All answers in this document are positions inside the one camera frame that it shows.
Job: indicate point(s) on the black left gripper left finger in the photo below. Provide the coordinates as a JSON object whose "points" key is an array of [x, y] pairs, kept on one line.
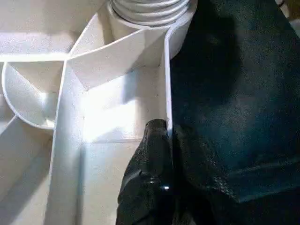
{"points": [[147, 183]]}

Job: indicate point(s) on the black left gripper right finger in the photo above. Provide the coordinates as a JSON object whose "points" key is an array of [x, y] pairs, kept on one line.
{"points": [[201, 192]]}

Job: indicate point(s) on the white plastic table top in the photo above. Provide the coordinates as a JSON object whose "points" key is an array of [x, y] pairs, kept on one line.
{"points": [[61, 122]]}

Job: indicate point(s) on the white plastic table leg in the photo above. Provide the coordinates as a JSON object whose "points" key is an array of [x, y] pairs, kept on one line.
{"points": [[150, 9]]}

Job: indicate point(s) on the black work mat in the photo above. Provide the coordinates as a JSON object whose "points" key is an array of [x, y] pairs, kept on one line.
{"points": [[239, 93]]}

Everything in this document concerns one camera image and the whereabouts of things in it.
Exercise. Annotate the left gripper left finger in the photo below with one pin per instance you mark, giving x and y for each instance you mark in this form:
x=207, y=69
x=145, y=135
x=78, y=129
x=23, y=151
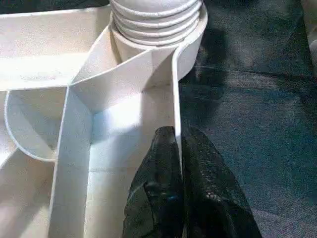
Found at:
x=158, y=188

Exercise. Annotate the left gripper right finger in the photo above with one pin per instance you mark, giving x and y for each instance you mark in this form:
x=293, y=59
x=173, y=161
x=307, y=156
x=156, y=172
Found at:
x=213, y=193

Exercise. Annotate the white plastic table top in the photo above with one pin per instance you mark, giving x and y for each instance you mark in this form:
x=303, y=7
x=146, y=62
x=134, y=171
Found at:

### Instructions to follow
Without changing a word, transcribe all of the data and omit its images.

### Completed task
All answers in this document are positions inside the one camera frame that it shows.
Job: indicate point(s) on the black left gripper left finger in the photo below. Provide the coordinates as a JSON object whose "points" key is an array of [x, y] pairs, kept on one line.
{"points": [[147, 183]]}

Job: indicate point(s) on the black left gripper right finger in the photo above. Provide the coordinates as a JSON object whose "points" key is an array of [x, y] pairs, kept on one line.
{"points": [[201, 192]]}

Job: indicate point(s) on the white plastic table top in the photo above. Provide the coordinates as a JSON object whose "points" key is an array of [x, y] pairs, kept on one line.
{"points": [[61, 122]]}

Job: indicate point(s) on the white plastic table leg in the photo above. Provide the coordinates as a JSON object whose "points" key is an array of [x, y] pairs, kept on one line.
{"points": [[150, 9]]}

Job: indicate point(s) on the black work mat in the photo above. Provide the coordinates as a JSON object whose "points" key is an array of [x, y] pairs, kept on one line.
{"points": [[239, 93]]}

Everything in this document concerns one camera image and the whereabouts of things in it.
Exercise. Annotate the left gripper left finger in the photo below with one pin per instance you mark, giving x and y for each instance you mark in this form:
x=207, y=69
x=145, y=135
x=78, y=129
x=23, y=151
Found at:
x=158, y=188

Exercise. Annotate the left gripper right finger in the photo above with one pin per instance you mark, giving x and y for each instance you mark in this form:
x=293, y=59
x=173, y=161
x=307, y=156
x=156, y=172
Found at:
x=213, y=193

Exercise. Annotate the white plastic table top in the photo above with one pin per instance you mark, giving x and y for each instance you mark in this form:
x=303, y=7
x=146, y=62
x=134, y=171
Found at:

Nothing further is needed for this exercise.